Caza - Le Jardin délicieux
31/12/2012
Je lis actuellement peu de BD. Bien moins que par le passé, en tout cas. C'est trop cher et trop vite lu, et souvent trop peu original. Bien souvent les scénaristes affichent un train de retard par rapport aux romanciers (le travers est d'ailleurs le même pour le cinéma), et rares sont les dessinateurs actuels à avoir un style propre.
Aussi est-il assez curieux que j'aie pris le risque de commander celle-ci, Le Jardin délicieux, de Caza, sans même la feuilleter ni la tenir en mains. Et pour cause: elle n'est disponible qu'en ligne, sur le site de l'auteur où l'on peut l'acheter soit en numérique, soit en tirage papier traditionnel. Mais voilà, c'est Caza. Si je n'ai pas toujours apprécié son travail d'illustrateur de SF, loin s'en faut, je reste un fan inconditionnel de ses BD, et notamment des plus courtes, celles publiées par exemple dans Métal Hurlant ou Pilote, dans lesquelles il fait souvent preuve d'humour, de satire, en développant pourtant un fond sérieux, avec un style poétique, parfois à la limite du surréalisme. Il en a d'ailleurs réédité quelques unes dans un ebook fort sympathique, Les Montres du placard.
Le Jardin délicieux (de son titre exact: Les aventures d’Adam et Eve au jardin d’Eden, avec tous les détails croustillants, racontées d’après le livre des livres (la Bible), récit agrémenté de quelques fantaisies apocryphes (avec du poil), par le Pr. Grandjardin, Maître de circonférence à la Faculté Cérébrale d’Athéologie Paranoïde de Gnôthi-Seauton), en revanche est une oeuvre créée en 2011-2012 et, de l'aveu même de Caza, refusée par les éditeurs. Du Caza refusé. Voilà une chose que je pensais difficilement envisageable. Tant pis pour eux. Quoi qu'il en soit Caza s'est donc pris en main et s'est auto-édité.

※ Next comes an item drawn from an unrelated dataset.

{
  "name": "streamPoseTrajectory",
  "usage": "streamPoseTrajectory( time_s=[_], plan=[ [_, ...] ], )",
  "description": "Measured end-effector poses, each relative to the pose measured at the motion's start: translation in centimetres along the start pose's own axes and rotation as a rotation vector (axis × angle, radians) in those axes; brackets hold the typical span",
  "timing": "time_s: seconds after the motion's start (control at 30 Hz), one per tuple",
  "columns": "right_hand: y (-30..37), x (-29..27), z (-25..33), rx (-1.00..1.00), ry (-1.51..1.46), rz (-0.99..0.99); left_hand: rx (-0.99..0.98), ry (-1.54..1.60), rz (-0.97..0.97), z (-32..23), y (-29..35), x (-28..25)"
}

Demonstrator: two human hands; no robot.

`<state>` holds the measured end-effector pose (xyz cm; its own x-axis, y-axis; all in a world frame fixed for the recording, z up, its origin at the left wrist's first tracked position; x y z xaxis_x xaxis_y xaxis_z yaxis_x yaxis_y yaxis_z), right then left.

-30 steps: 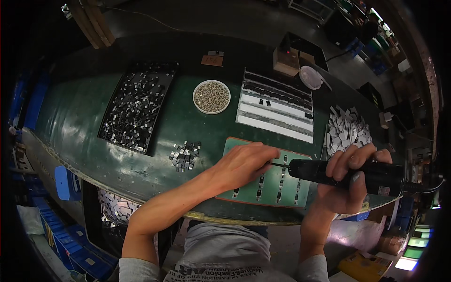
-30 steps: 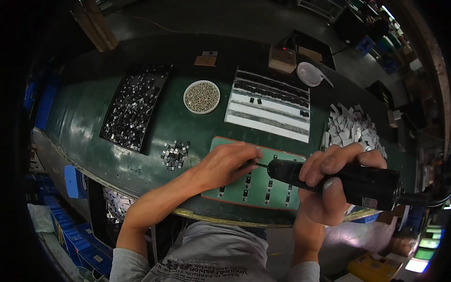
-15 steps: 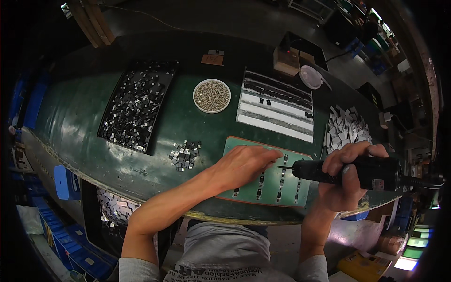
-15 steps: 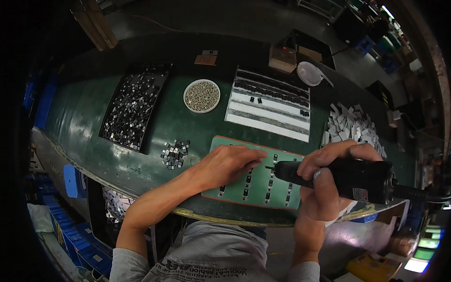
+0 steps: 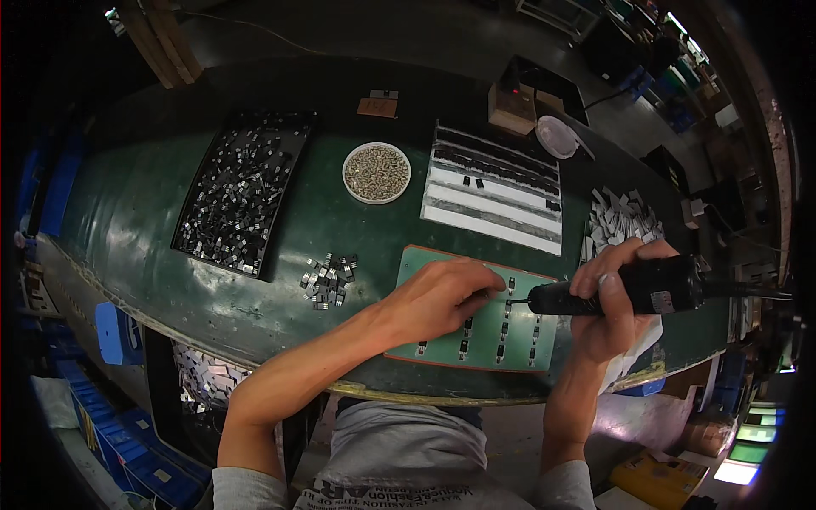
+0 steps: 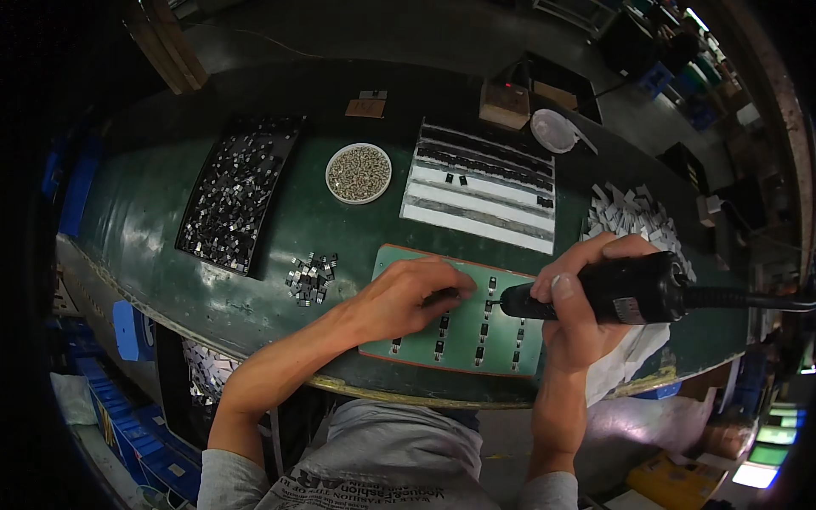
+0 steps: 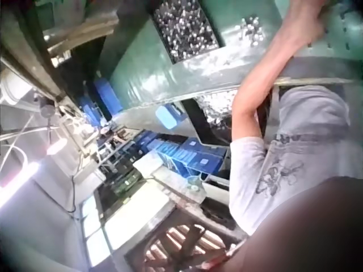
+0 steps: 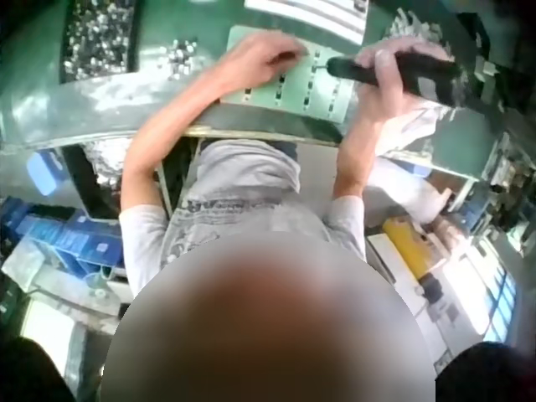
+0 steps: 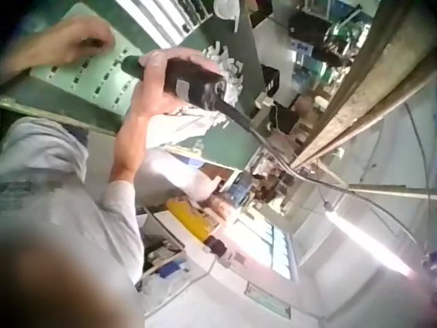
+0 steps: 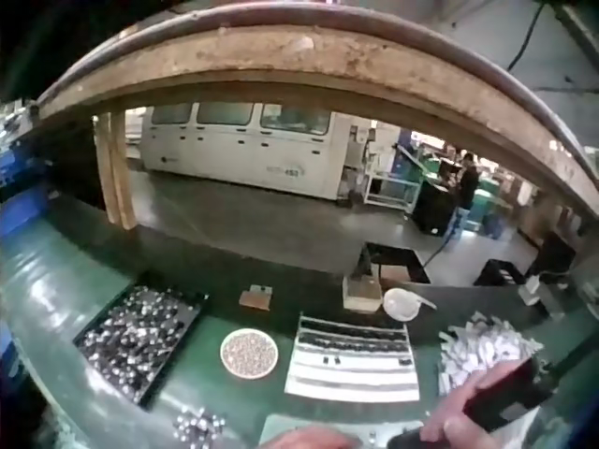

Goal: The person places electronic components into a mounting jig, attaches them to a PCB, and secures the components with screws using an electric screwdriver.

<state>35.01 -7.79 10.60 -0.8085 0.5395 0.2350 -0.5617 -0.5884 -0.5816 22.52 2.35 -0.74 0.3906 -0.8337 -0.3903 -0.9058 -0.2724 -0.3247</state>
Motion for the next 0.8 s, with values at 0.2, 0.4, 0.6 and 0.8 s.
streamPoseTrajectory(
  time_s=[0.2,0.4,0.6,0.8],
  plan=[
    [0.1,1.1,-0.8,0.054,0.015,0.003,-0.005,-0.020,-0.003,0.0,0.2,-0.1],
    [0.2,1.2,-0.6,0.033,0.022,0.026,0.048,-0.082,0.023,-0.8,0.1,0.1],
    [0.8,0.5,3.5,-0.141,-0.136,0.037,0.079,-0.059,0.042,-1.1,0.2,0.2],
    [1.2,0.8,4.1,-0.148,-0.183,0.024,0.106,-0.015,0.024,-0.9,0.3,0.3]
  ],
)
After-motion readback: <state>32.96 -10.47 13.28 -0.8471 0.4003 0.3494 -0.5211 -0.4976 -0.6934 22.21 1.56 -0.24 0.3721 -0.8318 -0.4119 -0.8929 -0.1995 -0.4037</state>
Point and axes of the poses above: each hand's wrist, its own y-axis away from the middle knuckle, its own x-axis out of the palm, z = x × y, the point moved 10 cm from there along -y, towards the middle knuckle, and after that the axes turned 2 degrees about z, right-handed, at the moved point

Et l'album dans tout ça? Eh bien il est remarquable. Caza fait le choix de faire du neuf avec du vieux, du très vieux même. Le livre I de la Genèse. Mais pour cela, il nous réécrit cette histoire en en montrant toute l'absurdité. Aussi Dieu est-il présent comme un gros bébé monoculaire qui fait mumuse dans son bac à sable. Et qui crée, juste parce qu'il s'ennuie. Evidemment, la création en question ne peut que s'ennuyer, surtout si elle est incomplète et qu'on la dote d'une prise mâle sans la prise femelle qui va avec. Bref, Adam s'ennuie à son tour, et malgré la présence de Dalila la chèvre, se retrouve à jouer tout seul avec sa prise mâle. De l'ennui arriveront les ennuis. Lilith, d'abord. Ici commence une série de pages somptueuses qui nous rappellent que tout humoristique qu'elle est, cette BD est sérieuse. Puis Eve. Et quelle Eve! Une femme libre, et qui libère aussi Adam. Caza nous montre par a +b (mais fallait-il en être convaincu), que si le mal frappe l'humanité, il est un peu vain d'accuser le libre arbitre donné à l'Homme quand c'est Dieu lui-même le responsable de tout cela.
Dire que le dessin m'a plu serait faible. C'est à la fois naïf et stylisé, et en même riche, colloré, gai même. Un dessin qui fait du bien à l'oeil, qui rafraîchit. Difficile du coup de croire son auteur, comme il nous l'explique dans cette vidéo (en tenue d'Adam), qu'il ne s'agit que d'une improvisation:
Caza - Le Jardin Délicieux - BD 64 pages couleur... par PhilippeCAZA
A moins évidemment qu'il ne s'agisse d'une improvisation de maître.
1 commentaire
Magnifique ! Que dire d'autre que merci !!!